Brown University, Providence, RI, USA.
University of Minnesota, Minneapolis, MN, USA.
Nat Commun. 2023 Jan 30;14(1):496. doi: 10.1038/s41467-023-36206-8.
Acid-base reactions are ubiquitous, easy to prepare, and execute without sophisticated equipment. Acids and bases are also inherently complementary and naturally map to a universal representation of "0" and "1." Here, we propose how to leverage acids, bases, and their reactions to encode binary information and perform information processing based upon the majority and negation operations. These operations form a functionally complete set that we use to implement more complex computations such as digital circuits and neural networks. We present the building blocks needed to build complete digital circuits using acids and bases for dual-rail encoding data values as complementary pairs, including a set of primitive logic functions that are widely applicable to molecular computation. We demonstrate how to implement neural network classifiers and some classes of digital circuits with acid-base reactions orchestrated by a robotic fluid handling device. We validate the neural network experimentally on a number of images with different formats, resulting in a perfect match to the in-silico classifier. Additionally, the simulation of our acid-base classifier matches the results of the in-silico classifier with approximately 99% similarity.

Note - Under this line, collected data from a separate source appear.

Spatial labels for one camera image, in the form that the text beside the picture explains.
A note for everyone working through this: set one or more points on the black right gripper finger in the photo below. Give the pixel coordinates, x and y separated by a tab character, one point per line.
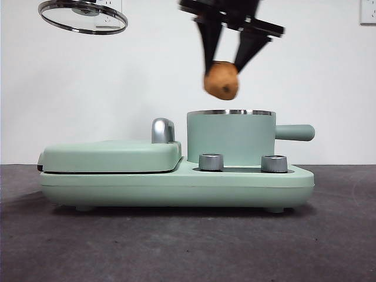
248	48
210	41

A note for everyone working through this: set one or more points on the brown potato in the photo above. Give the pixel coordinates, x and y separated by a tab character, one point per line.
221	82

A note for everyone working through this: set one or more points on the glass pot lid green knob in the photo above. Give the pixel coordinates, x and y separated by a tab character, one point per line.
83	10

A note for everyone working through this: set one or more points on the silver control knob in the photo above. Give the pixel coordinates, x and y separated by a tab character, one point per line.
273	163
210	162

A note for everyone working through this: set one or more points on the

酸碱反应无处不在,易于制备,无需复杂的设备即可进行。酸和碱也是互补的,并且天然地映射到“0”和“1”的通用表示形式。在这里,我们提出了如何利用酸、碱及其反应来对二进制信息进行编码,并基于多数和否定操作执行信息处理。这些操作形成了一个功能完备的集合,我们可以使用该集合来实现更复杂的计算,例如数字电路和神经网络。我们提出了使用酸和碱构建完整数字电路所需的构建块,用于将数据值作为互补对进行双轨编码,包括一组广泛适用于分子计算的基本逻辑函数。我们展示了如何使用酸-碱反应来实现神经网络分类器和某些类别的数字电路,这些反应由机器人流体处理设备进行协调。我们使用不同格式的图像对神经网络进行了实验验证,结果与计算机分类器完全匹配。此外,我们的酸-碱分类器的模拟与计算机分类器的结果具有约 99%的相似度。